Information given Block Start

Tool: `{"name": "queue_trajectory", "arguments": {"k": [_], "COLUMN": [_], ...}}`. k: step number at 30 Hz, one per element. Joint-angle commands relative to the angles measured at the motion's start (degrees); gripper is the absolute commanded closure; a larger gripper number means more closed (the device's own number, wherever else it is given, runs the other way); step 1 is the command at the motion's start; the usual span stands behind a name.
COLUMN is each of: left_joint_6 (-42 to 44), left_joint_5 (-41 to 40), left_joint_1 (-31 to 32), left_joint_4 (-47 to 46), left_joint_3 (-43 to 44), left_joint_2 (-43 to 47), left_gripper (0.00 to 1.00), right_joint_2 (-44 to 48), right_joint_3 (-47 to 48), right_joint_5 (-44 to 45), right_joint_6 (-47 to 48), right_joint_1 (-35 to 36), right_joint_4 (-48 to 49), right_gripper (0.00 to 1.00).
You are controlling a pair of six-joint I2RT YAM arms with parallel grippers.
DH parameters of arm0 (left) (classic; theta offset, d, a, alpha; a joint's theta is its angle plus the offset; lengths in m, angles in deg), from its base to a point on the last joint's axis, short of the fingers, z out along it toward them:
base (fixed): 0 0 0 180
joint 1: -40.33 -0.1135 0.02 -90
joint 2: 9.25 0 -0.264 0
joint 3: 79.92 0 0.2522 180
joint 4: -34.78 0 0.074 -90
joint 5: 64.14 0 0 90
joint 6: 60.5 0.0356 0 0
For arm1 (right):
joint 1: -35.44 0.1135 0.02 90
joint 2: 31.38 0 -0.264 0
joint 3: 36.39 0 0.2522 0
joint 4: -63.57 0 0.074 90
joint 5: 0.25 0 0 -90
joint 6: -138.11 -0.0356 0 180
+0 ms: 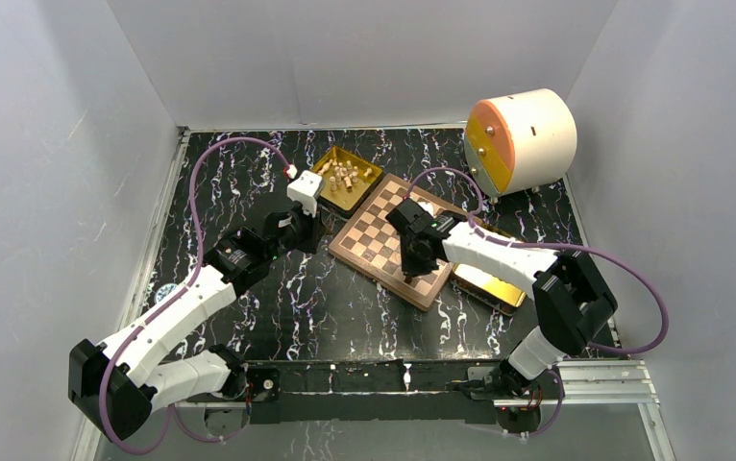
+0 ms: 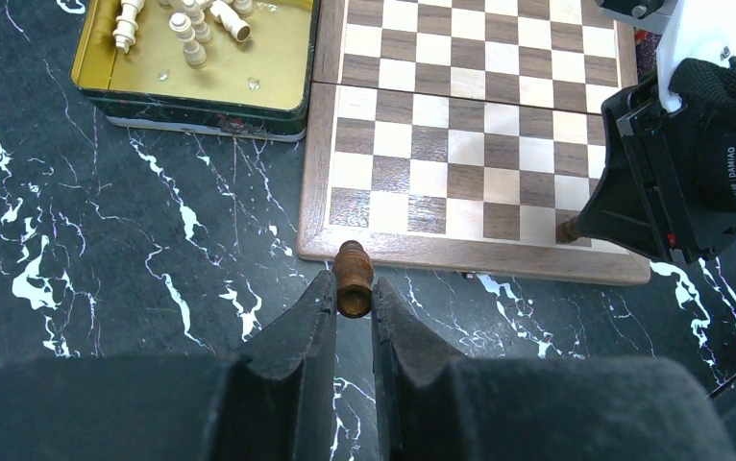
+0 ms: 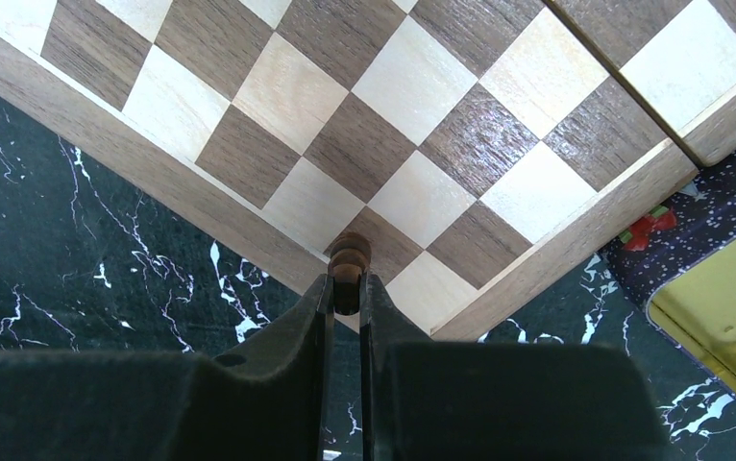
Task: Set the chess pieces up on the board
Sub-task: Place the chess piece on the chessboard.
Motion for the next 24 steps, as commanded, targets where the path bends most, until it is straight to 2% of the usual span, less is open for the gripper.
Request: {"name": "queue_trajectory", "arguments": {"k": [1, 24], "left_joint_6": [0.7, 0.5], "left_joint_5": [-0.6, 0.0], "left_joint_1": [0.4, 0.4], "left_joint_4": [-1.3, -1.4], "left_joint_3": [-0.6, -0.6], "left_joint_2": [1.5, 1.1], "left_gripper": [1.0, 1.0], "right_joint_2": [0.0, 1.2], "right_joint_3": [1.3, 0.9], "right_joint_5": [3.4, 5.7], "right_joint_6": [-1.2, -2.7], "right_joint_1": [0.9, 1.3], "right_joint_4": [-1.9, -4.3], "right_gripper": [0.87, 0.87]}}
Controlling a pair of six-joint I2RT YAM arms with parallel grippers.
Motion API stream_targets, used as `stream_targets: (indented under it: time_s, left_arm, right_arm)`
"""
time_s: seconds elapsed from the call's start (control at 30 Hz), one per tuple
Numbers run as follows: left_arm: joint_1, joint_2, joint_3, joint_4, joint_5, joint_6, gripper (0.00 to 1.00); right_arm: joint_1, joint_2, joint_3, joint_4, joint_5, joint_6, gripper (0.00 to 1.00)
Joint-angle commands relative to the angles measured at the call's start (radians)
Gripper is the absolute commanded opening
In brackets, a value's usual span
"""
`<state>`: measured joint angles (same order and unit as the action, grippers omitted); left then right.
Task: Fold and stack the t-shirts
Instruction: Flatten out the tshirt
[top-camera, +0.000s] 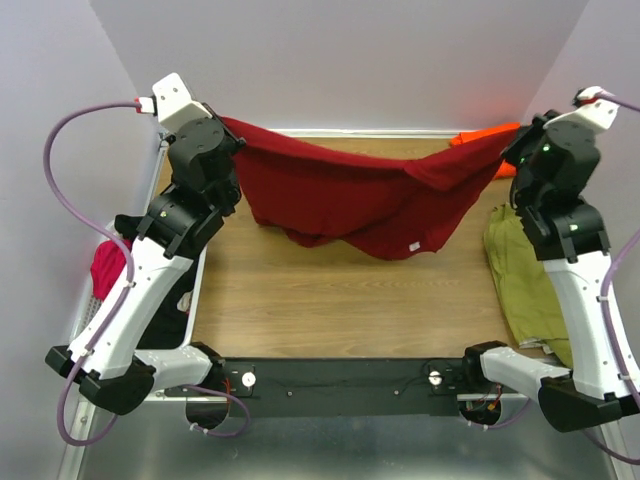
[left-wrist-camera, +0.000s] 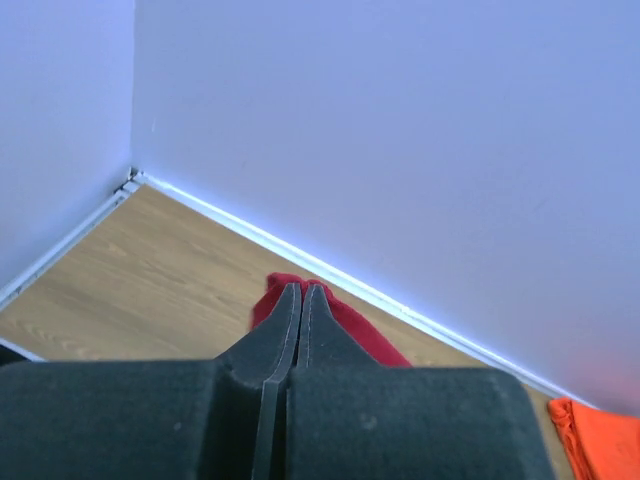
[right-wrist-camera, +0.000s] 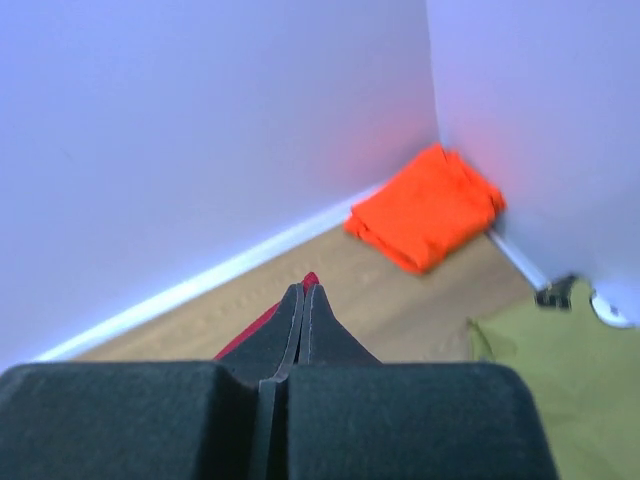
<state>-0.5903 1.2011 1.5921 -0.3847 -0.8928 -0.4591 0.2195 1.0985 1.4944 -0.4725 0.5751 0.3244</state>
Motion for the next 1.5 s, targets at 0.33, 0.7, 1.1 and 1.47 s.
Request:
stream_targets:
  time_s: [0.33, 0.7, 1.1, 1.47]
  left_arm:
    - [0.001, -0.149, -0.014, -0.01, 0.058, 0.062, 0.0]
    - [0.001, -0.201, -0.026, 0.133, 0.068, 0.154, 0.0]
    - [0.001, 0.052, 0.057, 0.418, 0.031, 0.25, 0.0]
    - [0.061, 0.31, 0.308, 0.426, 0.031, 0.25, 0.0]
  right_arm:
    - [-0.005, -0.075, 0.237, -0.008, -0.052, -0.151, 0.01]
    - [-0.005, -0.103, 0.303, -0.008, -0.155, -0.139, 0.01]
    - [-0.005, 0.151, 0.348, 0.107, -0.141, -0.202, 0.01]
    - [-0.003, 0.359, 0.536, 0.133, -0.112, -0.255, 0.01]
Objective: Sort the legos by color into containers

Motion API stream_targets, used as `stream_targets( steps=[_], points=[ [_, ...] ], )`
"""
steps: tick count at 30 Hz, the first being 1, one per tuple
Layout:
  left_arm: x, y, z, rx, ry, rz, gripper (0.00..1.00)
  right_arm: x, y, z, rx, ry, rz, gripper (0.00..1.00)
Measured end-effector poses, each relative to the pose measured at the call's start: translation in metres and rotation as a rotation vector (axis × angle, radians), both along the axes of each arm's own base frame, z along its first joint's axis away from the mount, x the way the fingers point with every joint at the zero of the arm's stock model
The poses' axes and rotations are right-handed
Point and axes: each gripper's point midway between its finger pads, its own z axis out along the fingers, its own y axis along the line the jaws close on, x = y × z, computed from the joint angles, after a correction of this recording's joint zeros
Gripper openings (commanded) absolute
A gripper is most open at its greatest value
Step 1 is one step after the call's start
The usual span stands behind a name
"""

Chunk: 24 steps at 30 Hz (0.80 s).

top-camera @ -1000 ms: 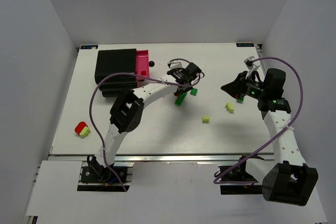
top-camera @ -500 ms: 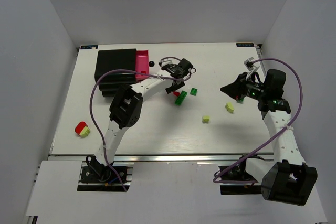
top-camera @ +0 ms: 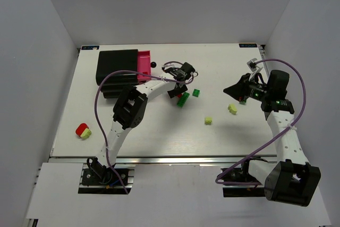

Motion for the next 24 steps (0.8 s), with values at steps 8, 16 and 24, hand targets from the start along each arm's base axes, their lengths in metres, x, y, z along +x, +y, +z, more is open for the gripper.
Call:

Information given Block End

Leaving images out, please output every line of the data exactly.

Tool: `{"name": "queue_trajectory", "arguments": {"k": [_], "COLUMN": [_], ...}}`. k: step number at 30 Hz, one per element. Joint-angle commands relative to the angles measured at the motion's start (degrees); gripper is the absolute commanded closure; a larger gripper number means more closed (the device's own number, wherever else it is given, runs the other way); step 1 is the command at the motion's start; the usual span stands behind a name.
COLUMN is each of: left_joint_6 (-42 to 44), left_joint_5 (-41 to 40), left_joint_1 (-31 to 32), left_joint_4 (-47 to 46), left_joint_3 (-43 to 44), left_joint_2 (-43 to 47), left_gripper (0.00 to 1.00), right_joint_2 (-44 to 48), right_joint_3 (-47 to 48), right_joint_5 (-44 to 45), right_joint_6 (-47 to 48), right_joint_1 (-35 to 36), right_joint_4 (-48 to 49), right_gripper (0.00 to 1.00).
You are controlling a pair of six-joint I2RT YAM arms with parallel grippers.
DH parameters of arm0 (left) (classic; theta offset, d, a, alpha; a joint's theta is its angle plus the offset; lengths in m, angles in deg), from its base to a point on the last joint's axis, short of the fingers, z out along it toward them:
base (fixed): 0 0 0 180
joint 1: -40.33 -0.1135 0.02 -90
joint 2: 9.25 0 -0.264 0
joint 3: 79.92 0 0.2522 180
joint 4: -34.78 0 0.074 -90
joint 5: 64.14 0 0 90
joint 6: 60.5 0.0356 0 0
For arm1 (right):
joint 1: -35.44 0.1135 0.02 90
joint 2: 31.38 0 -0.264 0
joint 3: 36.39 0 0.2522 0
joint 4: -63.57 0 0.074 90
joint 5: 0.25 0 0 -90
joint 6: -138.11 -0.0356 0 180
+0 ms: 
+0 ms: 
+0 ms: 
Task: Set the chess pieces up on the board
Sub-task: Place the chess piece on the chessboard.
Motion for the next 24 steps, as commanded, targets where the path bends most, until it is straight to 2% of the usual span, less is open for the gripper.
Request: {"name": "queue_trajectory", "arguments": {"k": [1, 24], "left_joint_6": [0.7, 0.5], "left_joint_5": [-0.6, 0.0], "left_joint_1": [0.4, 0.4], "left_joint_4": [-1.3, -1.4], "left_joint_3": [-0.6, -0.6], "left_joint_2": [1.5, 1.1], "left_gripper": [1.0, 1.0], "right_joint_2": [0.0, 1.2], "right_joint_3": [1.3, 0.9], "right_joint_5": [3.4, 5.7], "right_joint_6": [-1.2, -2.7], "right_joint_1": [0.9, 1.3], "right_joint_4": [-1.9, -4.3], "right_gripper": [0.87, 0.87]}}
Controlling a pair of six-joint I2RT YAM arms with parallel grippers.
Motion API stream_targets, used as `stream_targets: (indented under it: time_s, left_arm, right_arm)`
"""
time_s: seconds elapsed from the call's start (control at 30 Hz), one per tuple
Numbers run as follows: left_arm: joint_1, joint_2, joint_3, joint_4, joint_5, joint_6, gripper (0.00 to 1.00); right_arm: joint_1, joint_2, joint_3, joint_4, joint_5, joint_6, gripper (0.00 to 1.00)
Joint-angle commands relative to the angles measured at the call's start (radians)
Gripper is the absolute commanded opening
In brackets, a value's usual span
"""
`<state>`: measured joint angles (same order and unit as the action, grippers omitted); left then right.
Task: Fold and stack the t-shirts
Instruction: Flatten out the tshirt
[top-camera, +0.000s] 
[left-wrist-camera, +0.000s] 
[right-wrist-camera, +0.000s] 
<state>-0.5903 1.2011 1.5921 -0.3847 -0.8928 -0.4591 0.2195 1.0985 1.4944 -0.4725 0.5751 0.3244</state>
Motion for the next 1.5 s, targets at 0.33, 0.7, 1.1 and 1.47 s.
Request:
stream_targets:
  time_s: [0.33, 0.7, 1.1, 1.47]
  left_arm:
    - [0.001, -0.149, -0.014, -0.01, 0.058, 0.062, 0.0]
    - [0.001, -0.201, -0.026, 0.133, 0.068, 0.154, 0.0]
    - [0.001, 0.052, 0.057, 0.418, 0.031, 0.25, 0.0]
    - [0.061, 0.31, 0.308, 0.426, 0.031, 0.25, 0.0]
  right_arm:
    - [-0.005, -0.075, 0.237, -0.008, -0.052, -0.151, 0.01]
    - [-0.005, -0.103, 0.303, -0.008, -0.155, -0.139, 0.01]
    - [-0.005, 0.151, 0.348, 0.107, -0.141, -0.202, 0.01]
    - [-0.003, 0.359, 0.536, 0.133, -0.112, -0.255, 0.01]
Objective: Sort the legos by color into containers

Motion API stream_targets, used as `stream_targets( steps=[_], points=[ [_, ...] ], )`
"""
steps: tick count at 30 Hz, the first being 1, one per tuple
Layout:
  left_arm: x, y, z, rx, ry, rz, gripper (0.00..1.00)
  right_arm: x, y, z, rx, ry, rz, gripper (0.00..1.00)
Measured end-effector poses, each relative to the pose measured at the call's start: translation in metres and rotation as a rotation vector (axis × angle, radians), both along the axes of each arm's own base frame, z along its first joint's axis away from the mount, x the way the fingers point with every joint at the zero of the arm's stock model
The poses' axes and rotations are right-handed
Point and axes: each gripper's point midway between its finger pads, its own z axis out along the fingers, its own y axis along the line the jaws close on, x = y × z, computed from the joint angles, after a correction of this recording's joint zeros
Gripper openings (commanded) absolute
A gripper is most open at its greatest value
Step 1 is one step after the call's start
The usual span stands behind a name
"""

Chunk: 24 steps at 30 Hz (0.80 s).

top-camera @ -1000 ms: 
top-camera @ -500 ms: 
top-camera @ +0 ms: 

Motion for the next 24 steps (0.8 s), with values at steps 8, 16 and 24, hand targets from the start along each arm's base axes, their lengths in metres, x, y, z along +x, +y, +z, more is open for the gripper.
Call:

This exercise has been completed.